Required work.
Copy the records below in full and leave every image out of the copy.

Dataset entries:

==================================================

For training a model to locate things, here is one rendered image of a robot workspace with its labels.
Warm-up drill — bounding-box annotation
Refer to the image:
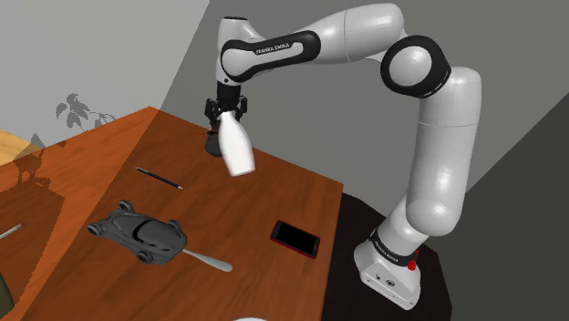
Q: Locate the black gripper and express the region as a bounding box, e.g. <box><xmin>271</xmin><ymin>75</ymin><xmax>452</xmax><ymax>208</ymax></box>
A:
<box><xmin>204</xmin><ymin>81</ymin><xmax>249</xmax><ymax>132</ymax></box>

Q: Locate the white bottle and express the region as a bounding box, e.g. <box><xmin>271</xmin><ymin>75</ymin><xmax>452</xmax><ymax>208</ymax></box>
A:
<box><xmin>217</xmin><ymin>110</ymin><xmax>257</xmax><ymax>178</ymax></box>

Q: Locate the brown wooden table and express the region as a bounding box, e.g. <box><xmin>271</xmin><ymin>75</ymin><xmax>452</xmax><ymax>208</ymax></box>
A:
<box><xmin>0</xmin><ymin>105</ymin><xmax>345</xmax><ymax>321</ymax></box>

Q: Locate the dark blue pencil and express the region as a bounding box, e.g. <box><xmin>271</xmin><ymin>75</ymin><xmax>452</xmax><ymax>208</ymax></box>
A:
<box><xmin>134</xmin><ymin>166</ymin><xmax>185</xmax><ymax>191</ymax></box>

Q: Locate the black phone with red edge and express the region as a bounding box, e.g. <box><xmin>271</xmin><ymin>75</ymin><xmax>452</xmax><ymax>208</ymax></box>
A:
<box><xmin>269</xmin><ymin>219</ymin><xmax>322</xmax><ymax>260</ymax></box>

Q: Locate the grey toy car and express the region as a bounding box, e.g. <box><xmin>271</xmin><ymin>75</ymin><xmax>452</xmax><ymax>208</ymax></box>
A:
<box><xmin>85</xmin><ymin>199</ymin><xmax>189</xmax><ymax>266</ymax></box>

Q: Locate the silver spoon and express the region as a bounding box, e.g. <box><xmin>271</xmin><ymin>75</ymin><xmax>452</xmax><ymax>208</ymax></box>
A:
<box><xmin>181</xmin><ymin>248</ymin><xmax>234</xmax><ymax>274</ymax></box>

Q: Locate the dark robot stand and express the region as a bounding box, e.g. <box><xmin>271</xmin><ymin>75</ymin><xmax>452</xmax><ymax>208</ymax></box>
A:
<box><xmin>321</xmin><ymin>192</ymin><xmax>453</xmax><ymax>321</ymax></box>

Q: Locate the silver pen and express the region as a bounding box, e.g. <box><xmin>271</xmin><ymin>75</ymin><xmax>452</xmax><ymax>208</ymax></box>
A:
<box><xmin>0</xmin><ymin>223</ymin><xmax>26</xmax><ymax>242</ymax></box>

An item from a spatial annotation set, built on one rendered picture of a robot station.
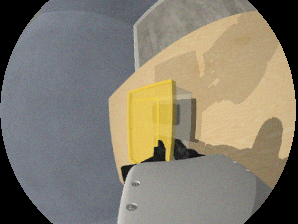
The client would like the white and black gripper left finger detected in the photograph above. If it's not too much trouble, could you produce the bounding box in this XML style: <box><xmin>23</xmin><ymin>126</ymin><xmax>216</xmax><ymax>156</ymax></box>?
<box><xmin>121</xmin><ymin>140</ymin><xmax>166</xmax><ymax>184</ymax></box>

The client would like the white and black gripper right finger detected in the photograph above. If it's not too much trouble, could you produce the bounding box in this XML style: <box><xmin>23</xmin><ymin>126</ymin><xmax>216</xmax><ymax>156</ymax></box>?
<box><xmin>174</xmin><ymin>139</ymin><xmax>205</xmax><ymax>160</ymax></box>

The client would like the yellow rectangular lid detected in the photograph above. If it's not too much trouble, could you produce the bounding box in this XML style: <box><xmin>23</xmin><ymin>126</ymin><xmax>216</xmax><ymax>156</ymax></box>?
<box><xmin>127</xmin><ymin>79</ymin><xmax>177</xmax><ymax>164</ymax></box>

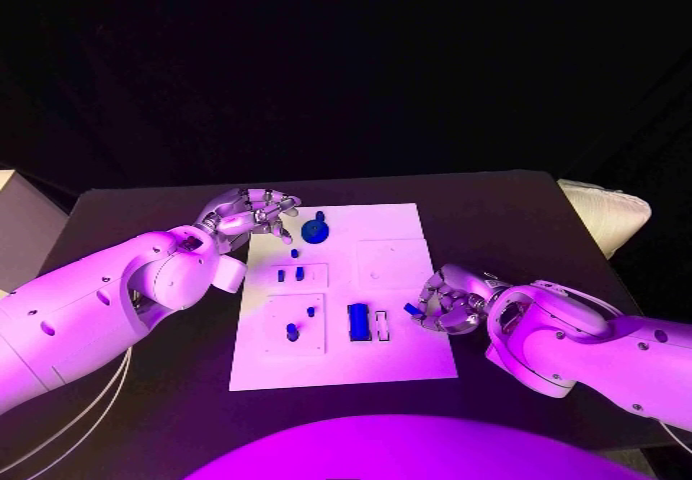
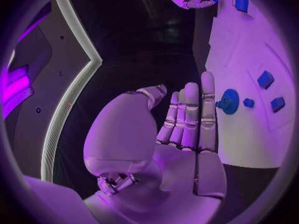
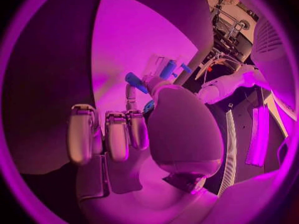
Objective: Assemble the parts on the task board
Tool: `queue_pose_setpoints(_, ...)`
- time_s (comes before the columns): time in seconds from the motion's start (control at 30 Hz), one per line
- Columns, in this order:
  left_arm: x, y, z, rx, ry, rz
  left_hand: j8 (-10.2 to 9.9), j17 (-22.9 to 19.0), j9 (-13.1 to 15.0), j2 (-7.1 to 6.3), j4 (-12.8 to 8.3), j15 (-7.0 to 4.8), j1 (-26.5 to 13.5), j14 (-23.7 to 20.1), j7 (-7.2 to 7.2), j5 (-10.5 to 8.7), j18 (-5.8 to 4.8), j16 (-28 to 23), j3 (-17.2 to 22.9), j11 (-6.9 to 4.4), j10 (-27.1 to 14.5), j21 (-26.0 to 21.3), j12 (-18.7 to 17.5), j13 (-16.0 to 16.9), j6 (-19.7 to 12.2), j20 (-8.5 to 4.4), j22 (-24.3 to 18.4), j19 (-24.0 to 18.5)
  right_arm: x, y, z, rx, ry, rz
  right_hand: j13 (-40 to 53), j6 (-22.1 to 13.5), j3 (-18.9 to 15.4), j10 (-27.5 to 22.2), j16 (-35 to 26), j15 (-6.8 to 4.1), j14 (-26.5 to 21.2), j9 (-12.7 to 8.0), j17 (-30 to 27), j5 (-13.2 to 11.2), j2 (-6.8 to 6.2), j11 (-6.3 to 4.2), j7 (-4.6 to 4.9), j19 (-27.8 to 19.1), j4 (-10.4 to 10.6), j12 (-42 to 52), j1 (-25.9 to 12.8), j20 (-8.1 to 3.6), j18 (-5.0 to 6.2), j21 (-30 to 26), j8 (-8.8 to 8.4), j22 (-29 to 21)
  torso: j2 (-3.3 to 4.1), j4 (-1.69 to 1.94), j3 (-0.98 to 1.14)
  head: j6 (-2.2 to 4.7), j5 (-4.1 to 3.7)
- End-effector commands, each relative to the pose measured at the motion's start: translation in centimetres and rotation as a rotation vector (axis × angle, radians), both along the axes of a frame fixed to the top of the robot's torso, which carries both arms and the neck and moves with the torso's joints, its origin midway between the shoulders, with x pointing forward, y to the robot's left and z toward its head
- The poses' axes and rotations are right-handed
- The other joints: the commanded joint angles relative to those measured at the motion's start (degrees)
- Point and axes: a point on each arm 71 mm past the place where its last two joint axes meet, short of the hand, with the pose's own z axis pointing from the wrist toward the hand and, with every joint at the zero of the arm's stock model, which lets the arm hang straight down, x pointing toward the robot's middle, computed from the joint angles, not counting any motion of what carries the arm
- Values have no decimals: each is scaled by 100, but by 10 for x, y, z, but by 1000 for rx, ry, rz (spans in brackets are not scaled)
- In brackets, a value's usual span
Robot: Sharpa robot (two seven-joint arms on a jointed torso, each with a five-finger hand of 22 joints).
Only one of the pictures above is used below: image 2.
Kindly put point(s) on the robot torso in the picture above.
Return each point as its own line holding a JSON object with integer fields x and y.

==================================================

Answer area.
For training a model to locate things, here is one rendered image of a robot workspace with its labels.
Warm-up drill — bounding-box annotation
Refer to the image:
Q: Locate the black gripper and express the region as a bounding box, e.g. <box><xmin>271</xmin><ymin>75</ymin><xmax>452</xmax><ymax>208</ymax></box>
A:
<box><xmin>204</xmin><ymin>81</ymin><xmax>249</xmax><ymax>132</ymax></box>

Q: Locate the white bottle and express the region as a bounding box, e.g. <box><xmin>271</xmin><ymin>75</ymin><xmax>452</xmax><ymax>208</ymax></box>
A:
<box><xmin>217</xmin><ymin>110</ymin><xmax>257</xmax><ymax>178</ymax></box>

Q: Locate the brown wooden table and express the region as a bounding box, e.g. <box><xmin>271</xmin><ymin>75</ymin><xmax>452</xmax><ymax>208</ymax></box>
A:
<box><xmin>0</xmin><ymin>105</ymin><xmax>345</xmax><ymax>321</ymax></box>

Q: Locate the dark blue pencil and express the region as a bounding box, e.g. <box><xmin>271</xmin><ymin>75</ymin><xmax>452</xmax><ymax>208</ymax></box>
A:
<box><xmin>134</xmin><ymin>166</ymin><xmax>185</xmax><ymax>191</ymax></box>

Q: Locate the black phone with red edge and express the region as a bounding box, e.g. <box><xmin>271</xmin><ymin>75</ymin><xmax>452</xmax><ymax>208</ymax></box>
A:
<box><xmin>269</xmin><ymin>219</ymin><xmax>322</xmax><ymax>260</ymax></box>

Q: Locate the grey toy car and express the region as a bounding box, e.g. <box><xmin>271</xmin><ymin>75</ymin><xmax>452</xmax><ymax>208</ymax></box>
A:
<box><xmin>85</xmin><ymin>199</ymin><xmax>189</xmax><ymax>266</ymax></box>

Q: Locate the silver spoon and express the region as a bounding box, e.g. <box><xmin>271</xmin><ymin>75</ymin><xmax>452</xmax><ymax>208</ymax></box>
A:
<box><xmin>181</xmin><ymin>248</ymin><xmax>234</xmax><ymax>274</ymax></box>

Q: Locate the dark robot stand and express the region as a bounding box, e.g. <box><xmin>271</xmin><ymin>75</ymin><xmax>452</xmax><ymax>208</ymax></box>
A:
<box><xmin>321</xmin><ymin>192</ymin><xmax>453</xmax><ymax>321</ymax></box>

Q: Locate the silver pen and express the region as a bounding box, e.g. <box><xmin>271</xmin><ymin>75</ymin><xmax>452</xmax><ymax>208</ymax></box>
A:
<box><xmin>0</xmin><ymin>223</ymin><xmax>26</xmax><ymax>242</ymax></box>

An item from a spatial annotation set, built on one rendered picture of a robot station.
The client would like the white and black gripper left finger detected in the photograph above. If it's not too much trouble, could you produce the bounding box in this XML style: <box><xmin>23</xmin><ymin>126</ymin><xmax>216</xmax><ymax>156</ymax></box>?
<box><xmin>121</xmin><ymin>140</ymin><xmax>166</xmax><ymax>184</ymax></box>

The client would like the white and black gripper right finger detected in the photograph above. If it's not too much trouble, could you produce the bounding box in this XML style: <box><xmin>23</xmin><ymin>126</ymin><xmax>216</xmax><ymax>156</ymax></box>?
<box><xmin>174</xmin><ymin>139</ymin><xmax>205</xmax><ymax>160</ymax></box>

The client would like the yellow rectangular lid detected in the photograph above. If it's not too much trouble, could you produce the bounding box in this XML style: <box><xmin>23</xmin><ymin>126</ymin><xmax>216</xmax><ymax>156</ymax></box>?
<box><xmin>127</xmin><ymin>79</ymin><xmax>177</xmax><ymax>164</ymax></box>

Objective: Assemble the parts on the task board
Tool: `queue_pose_setpoints(_, ...)`
- time_s (comes before the columns): time in seconds from the motion's start (control at 30 Hz), one per line
- Columns, in this order:
  left_arm: x, y, z, rx, ry, rz
  left_hand: j8 (-10.2 to 9.9), j17 (-22.9 to 19.0), j9 (-13.1 to 15.0), j2 (-7.1 to 6.3), j4 (-12.8 to 8.3), j15 (-7.0 to 4.8), j1 (-26.5 to 13.5), j14 (-23.7 to 20.1), j7 (-7.2 to 7.2), j5 (-10.5 to 8.7), j18 (-5.8 to 4.8), j16 (-28 to 23), j3 (-17.2 to 22.9), j11 (-6.9 to 4.4), j10 (-27.1 to 14.5), j21 (-26.0 to 21.3), j12 (-18.7 to 17.5), j13 (-16.0 to 16.9), j6 (-19.7 to 12.2), j20 (-8.5 to 4.4), j22 (-24.3 to 18.4), j19 (-24.0 to 18.5)
  right_arm: x, y, z, rx, ry, rz
  right_hand: j13 (-40 to 53), j6 (-22.1 to 13.5), j3 (-18.9 to 15.4), j10 (-27.5 to 22.2), j16 (-35 to 26), j15 (-6.8 to 4.1), j14 (-26.5 to 21.2), j9 (-12.7 to 8.0), j17 (-30 to 27), j5 (-13.2 to 11.2), j2 (-6.8 to 6.2), j11 (-6.3 to 4.2), j7 (-4.6 to 4.9), j19 (-27.8 to 19.1), j4 (-10.4 to 10.6), j12 (-42 to 52), j1 (-25.9 to 12.8), j20 (-8.1 to 3.6), j18 (-5.0 to 6.2), j21 (-30 to 26), j8 (-8.8 to 8.4), j22 (-29 to 21)
  torso: j2 (-3.3 to 4.1), j4 (-1.69 to 1.94), j3 (-0.98 to 1.14)
  head: j6 (-2.2 to 4.7), j5 (-4.1 to 3.7)
- End-effector commands, each relative to the pose measured at the motion's start: translation in centimetres and rotation as a rotation vector (axis × angle, radians), both along the axes of a frame fixed to the top of the robot's torso, which carries both arms and the neck and moves with the torso's joints, its origin midway between the shoulders, with x pointing forward, y to the robot's left and z toward its head
- The poses' axes and rotations are right-handed
- The other joints: the commanded joint angles relative to those measured at the motion's start (degrees)
- Point and axes: a point on each arm 71 mm past the place where its last two joint axes meet, short of the hand, with the pose's own z axis pointing from the wrist toward the hand and, with every joint at the zero of the arm's stock model, which lets the arm hang straight down, x pointing toward the robot's middle, computed from the joint angles, not counting any motion of what carries the arm
- Values have no decimals: each is scaled by 100, but by 10 for x, y, z, but by 1000 for rx, ry, rz (spans in brackets are not scaled)
- In brackets, a value's usual span
Robot: Sharpa robot (two seven-joint arms on a jointed torso, each with a five-finger hand of 22 joints).
Only one of the pictures above is used below: image 2.
Kindly put point(s) on the robot torso in the picture above.
Return each point as its own line holding a JSON object with integer fields x and y.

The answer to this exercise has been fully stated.